Getting back to Haiti: For Muslims, charity is such a central part of the faith. Payment of 2.5 per cent of one's net annual income to the poor is a pillar, a requirement, of the faith. The Koran exhorts people to give from the bounties that God has provided. This can include wealth, or even a smile. So, for many Muslims, charity and alleviation of suffering is part and parcel of the faith. It is a natural response. Such was the case a year ago, when many Muslim countries, organizations and individuals joined their brethren in humanity to help the people of Haiti.

Guy Nicholson: About 96 per cent of Haitians are Christians, half of whom also practise voodoo. Clearly, spirituality plays a giant role in Haitian culture. How has this spirituality influenced Haitians' response to the earthquake, and more broadly to the country's long struggle with poverty? I would also particularly pose this question to Kesner or Lorna.

Lorna Dueck: Guy, I was staggered by how deep faith was. Everywhere, people were engaged in spiritual practice to handle the stress and despair. There were many conversions to Christianity as people feared they were not ready to die, there were exercises of city-wide piety, prayer, fasting in Port-au-Prince. It was a place of great care for each other and patience. There is, too, a deep sense that God has promised them something far better in the world after this - they are truly a people who know God's promise of heaven, and they live with an eye on it while they behave in a way they hope would please God. This individualistic pursuit of God amid a system of such suffering is one way spirituality serves the survivor.

Howard Voss-Altman: Lorna, while such a response may be heartwarming in certain circles, the promise of paradise in the world after this one is one reason so many people are disenchanted with religion. If our religious faith inspires us to seek justice, then we should be encouraging the citizens of Haiti to demand justice now. A relationship with God should not be one that relieves stress; it should be one that demands that unacceptable conditions can not be tolerated. We need inspiration to act, not a promise for the afterlife.

Sheema Khan: Very interesting observations, Lorna. It almost seems that at such times, the greatest resource one has is faith. All of our defences are stripped away; the material aspects and even the people we relied on are gone.
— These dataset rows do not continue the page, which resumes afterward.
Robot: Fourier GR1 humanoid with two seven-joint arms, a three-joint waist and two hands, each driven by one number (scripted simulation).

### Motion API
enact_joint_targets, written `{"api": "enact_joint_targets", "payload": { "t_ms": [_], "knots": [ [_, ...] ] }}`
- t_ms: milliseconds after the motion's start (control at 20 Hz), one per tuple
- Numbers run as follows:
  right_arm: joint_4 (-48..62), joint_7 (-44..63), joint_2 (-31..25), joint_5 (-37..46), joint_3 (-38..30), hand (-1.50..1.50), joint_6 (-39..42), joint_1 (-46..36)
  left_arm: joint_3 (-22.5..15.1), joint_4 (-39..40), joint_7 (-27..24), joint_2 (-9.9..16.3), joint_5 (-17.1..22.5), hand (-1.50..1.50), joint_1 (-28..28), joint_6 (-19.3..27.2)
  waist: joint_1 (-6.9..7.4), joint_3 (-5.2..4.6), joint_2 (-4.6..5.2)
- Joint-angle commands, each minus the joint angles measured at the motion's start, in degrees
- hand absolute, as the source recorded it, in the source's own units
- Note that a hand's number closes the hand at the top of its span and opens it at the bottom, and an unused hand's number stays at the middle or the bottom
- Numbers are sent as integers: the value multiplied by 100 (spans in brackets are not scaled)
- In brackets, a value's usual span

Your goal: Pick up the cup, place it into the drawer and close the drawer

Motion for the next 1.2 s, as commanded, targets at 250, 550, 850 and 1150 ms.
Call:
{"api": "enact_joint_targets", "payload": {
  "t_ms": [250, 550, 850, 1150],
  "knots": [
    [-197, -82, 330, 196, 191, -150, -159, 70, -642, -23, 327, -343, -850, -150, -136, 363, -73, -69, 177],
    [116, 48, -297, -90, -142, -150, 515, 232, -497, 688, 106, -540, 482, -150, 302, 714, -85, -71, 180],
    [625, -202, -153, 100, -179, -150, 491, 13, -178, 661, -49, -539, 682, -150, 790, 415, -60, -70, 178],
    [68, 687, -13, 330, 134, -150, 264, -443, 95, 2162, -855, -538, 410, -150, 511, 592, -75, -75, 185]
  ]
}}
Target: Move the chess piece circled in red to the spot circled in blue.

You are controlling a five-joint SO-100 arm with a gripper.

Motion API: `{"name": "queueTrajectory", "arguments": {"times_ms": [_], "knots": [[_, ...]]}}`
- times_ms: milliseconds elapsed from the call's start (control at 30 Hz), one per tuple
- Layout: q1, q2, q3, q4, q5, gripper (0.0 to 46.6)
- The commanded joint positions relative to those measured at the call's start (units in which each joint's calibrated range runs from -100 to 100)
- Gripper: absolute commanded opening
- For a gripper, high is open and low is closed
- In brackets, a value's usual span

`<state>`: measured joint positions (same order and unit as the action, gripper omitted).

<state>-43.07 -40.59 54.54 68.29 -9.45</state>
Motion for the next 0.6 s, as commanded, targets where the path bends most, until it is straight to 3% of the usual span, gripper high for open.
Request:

What is left? That is a stark realization that is deeply personal and should garner the utmost respect.

Getting back to the issue of aid and justice, it goes back to the "Give fish to a village" versus "Teach a village to fish" approach. Here, both apply. The initial response is to alleviate suffering of a fellow human being; to clothe her, to feed her, to shelter her. And once she regains strength, help her become independent. Again, the Koran exhorts its adherents to feed the needy, without seeking any reward or thanks from them - but rather, to seek the pleasure of God. Intentions are key.

Lorna Dueck: Howard, that is only the partial answer - to seek justice now works in societies like Canada where our systems do work and can be appealed to. When things are so completely broken, like in Haiti, and seeking justice is a century-long engagement, faith must have some immediate care for the angst - and that is when the real promise of paradise is a great comfort. We cannot hold back that spiritual truth. This life is as bad as it gets, God has something better for us.

Sheema Khan: I must admit that I know very little about the sociopolitical situation in Haiti, except for that it is so poor. Given the enormity of the issues facing Haitians, we must help - but not in a patronizing way. Any aid must restore human dignity; any aid must be provided with humility. The people of Haiti are extremely resilient, and this a strength that can be built upon. In terms of working toward a more just society, won't education be the key? Won't increased literacy lay a framework for people to improve their civil institutions, and work toward greater accountability? In the end, the people of Haiti will find their indigenous solutions. These should not be imposed from without.

Guy Nicholson: We're out of time today. Thank you all so much for stopping in to chat - I'm looking forward to talking again next month.